Exercise objective:
Your answer should be only the lines below from the one with "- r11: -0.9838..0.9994" to the one with "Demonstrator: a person", repeated exactly, ends included.

● ● ●

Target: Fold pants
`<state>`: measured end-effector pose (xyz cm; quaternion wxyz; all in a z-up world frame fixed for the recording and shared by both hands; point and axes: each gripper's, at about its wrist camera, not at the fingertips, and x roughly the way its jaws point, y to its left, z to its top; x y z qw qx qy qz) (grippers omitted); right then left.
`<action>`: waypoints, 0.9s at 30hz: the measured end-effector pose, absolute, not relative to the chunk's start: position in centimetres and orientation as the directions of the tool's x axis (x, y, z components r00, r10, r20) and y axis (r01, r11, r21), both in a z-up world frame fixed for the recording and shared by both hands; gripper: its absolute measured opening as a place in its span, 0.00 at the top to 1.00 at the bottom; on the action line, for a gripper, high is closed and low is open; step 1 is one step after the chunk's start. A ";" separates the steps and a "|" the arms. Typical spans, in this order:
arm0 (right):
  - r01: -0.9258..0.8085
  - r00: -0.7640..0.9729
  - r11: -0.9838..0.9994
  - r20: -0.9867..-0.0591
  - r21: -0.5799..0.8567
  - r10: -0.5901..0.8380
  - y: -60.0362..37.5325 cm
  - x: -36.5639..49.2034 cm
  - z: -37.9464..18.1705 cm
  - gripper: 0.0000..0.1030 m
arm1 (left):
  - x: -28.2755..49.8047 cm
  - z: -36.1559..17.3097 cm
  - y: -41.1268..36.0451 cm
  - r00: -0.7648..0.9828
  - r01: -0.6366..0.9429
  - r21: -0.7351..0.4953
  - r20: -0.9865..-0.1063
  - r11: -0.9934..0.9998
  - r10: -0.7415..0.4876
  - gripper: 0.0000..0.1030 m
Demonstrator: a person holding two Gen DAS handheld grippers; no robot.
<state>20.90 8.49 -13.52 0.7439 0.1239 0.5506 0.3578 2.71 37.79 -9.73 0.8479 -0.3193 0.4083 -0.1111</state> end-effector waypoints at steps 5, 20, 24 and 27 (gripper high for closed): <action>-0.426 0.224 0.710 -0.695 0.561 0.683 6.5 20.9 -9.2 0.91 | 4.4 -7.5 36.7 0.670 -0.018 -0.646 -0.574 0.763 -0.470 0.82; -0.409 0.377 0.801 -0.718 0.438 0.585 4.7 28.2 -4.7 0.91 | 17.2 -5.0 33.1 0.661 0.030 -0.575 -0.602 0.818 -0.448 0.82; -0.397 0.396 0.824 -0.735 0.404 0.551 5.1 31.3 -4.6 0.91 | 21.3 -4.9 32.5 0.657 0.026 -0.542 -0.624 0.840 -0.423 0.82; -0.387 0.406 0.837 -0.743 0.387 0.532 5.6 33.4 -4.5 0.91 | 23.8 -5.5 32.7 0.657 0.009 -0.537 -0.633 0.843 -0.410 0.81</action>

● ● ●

Solution:
  - r11: -0.9838..0.9994
  - r20: -0.9867..-0.0591
  - r21: -0.5799..0.8567
  - r10: -0.5901..0.8380
  - y: -60.0362..37.5325 cm
  - x: -36.5639..49.2034 cm
  - z: -37.9464..18.1705 cm
  - gripper: 0.0000..0.1030 m
arm1 (left):
  - x: -28.2755..49.8047 cm
  - z: -36.1559..17.3097 cm
  - y: -41.1268..36.0451 cm
  - r00: -0.7648..0.9828
  - r01: -0.6366..0.9429
  - r21: -0.7351..0.4953
  - r20: -0.9865..-0.1063
  - r11: -0.9934..0.9998
  - r10: -0.7415..0.4876
  - gripper: 0.0000..0.1030 m
Demonstrator: a person holding two Gen DAS handheld grippers; no robot.

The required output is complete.